__Your instructions__: Extract every line below, verbatim.

__Data extract__:
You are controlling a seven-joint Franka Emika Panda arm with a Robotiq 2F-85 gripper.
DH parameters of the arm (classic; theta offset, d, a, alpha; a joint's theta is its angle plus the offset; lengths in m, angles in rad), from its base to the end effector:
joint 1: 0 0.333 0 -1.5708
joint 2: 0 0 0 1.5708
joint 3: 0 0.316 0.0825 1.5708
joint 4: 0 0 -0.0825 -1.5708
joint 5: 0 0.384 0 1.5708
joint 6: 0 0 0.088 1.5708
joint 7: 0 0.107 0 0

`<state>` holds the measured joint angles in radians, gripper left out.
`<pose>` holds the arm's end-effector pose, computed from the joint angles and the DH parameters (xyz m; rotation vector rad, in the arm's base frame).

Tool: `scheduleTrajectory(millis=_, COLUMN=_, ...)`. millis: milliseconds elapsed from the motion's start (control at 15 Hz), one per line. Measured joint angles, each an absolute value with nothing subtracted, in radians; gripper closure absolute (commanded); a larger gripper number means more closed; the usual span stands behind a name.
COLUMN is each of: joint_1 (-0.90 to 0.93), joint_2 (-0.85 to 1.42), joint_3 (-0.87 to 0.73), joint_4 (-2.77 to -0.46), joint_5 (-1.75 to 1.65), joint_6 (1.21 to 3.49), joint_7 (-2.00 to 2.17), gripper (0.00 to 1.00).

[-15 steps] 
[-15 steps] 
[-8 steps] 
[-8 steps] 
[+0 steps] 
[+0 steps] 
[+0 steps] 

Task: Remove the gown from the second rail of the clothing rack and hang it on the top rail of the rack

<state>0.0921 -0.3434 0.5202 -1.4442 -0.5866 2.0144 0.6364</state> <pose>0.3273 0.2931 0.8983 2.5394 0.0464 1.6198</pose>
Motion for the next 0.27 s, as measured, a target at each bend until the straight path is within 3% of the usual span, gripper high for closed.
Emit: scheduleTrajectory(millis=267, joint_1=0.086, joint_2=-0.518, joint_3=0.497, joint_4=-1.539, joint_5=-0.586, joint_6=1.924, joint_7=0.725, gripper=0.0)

__Output for this exercise__:
You are controlling a seven-joint Franka Emika Panda arm with a Robotiq 2F-85 gripper.
DH parameters of the arm (classic; theta offset, d, a, alpha; a joint's theta is its angle plus the offset; lengths in m, angles in rad), from its base to the end effector:
joint 1: 0 0.333 0 -1.5708
joint 2: 0 0 0 1.5708
joint 3: 0 0.316 0.0825 1.5708
joint 4: 0 0 -0.0825 -1.5708
joint 5: 0 0.384 0 1.5708
joint 6: 0 0 0.088 1.5708
joint 7: 0 0.107 0 0

`<state>` holds the measured joint angles in radians, gripper left out.
`<pose>` holds the arm's end-effector pose, computed from the joint angles and the DH parameters (xyz m; rotation vector rad, in the arm's base frame).

Tool: `scheduleTrajectory(millis=_, COLUMN=_, ...)`. millis: milliseconds elapsed from the motion's start (control at 15 Hz), one per line. Measured joint angles, each an absolute value with nothing subtracted, in radians; gripper closure absolute (commanded); a larger gripper number means more closed; the usual span stands behind a name.
COLUMN is each of: joint_1 (-0.90 to 0.93), joint_2 (-0.85 to 1.42), joint_3 (-0.87 to 0.73), joint_4 (-2.77 to -0.46), joint_5 (-1.75 to 1.65), joint_6 (1.21 to 3.49), joint_7 (-2.00 to 2.17), gripper (0.00 to 1.00).

[-15 steps] 
[-15 steps] 
[-8 steps] 
[-8 steps] 
[+0 steps] 
[+0 steps] 
[+0 steps] 

Task: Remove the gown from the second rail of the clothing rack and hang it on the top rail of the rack

<state>0.0921 -0.3434 0.5202 -1.4442 -0.5866 2.0144 0.6364</state> <pose>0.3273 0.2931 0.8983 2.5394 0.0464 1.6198</pose>
Motion for the next 0.27 s, as measured, a target at each bend until the straight path is within 3% of the usual span, gripper high for closed.
Emit: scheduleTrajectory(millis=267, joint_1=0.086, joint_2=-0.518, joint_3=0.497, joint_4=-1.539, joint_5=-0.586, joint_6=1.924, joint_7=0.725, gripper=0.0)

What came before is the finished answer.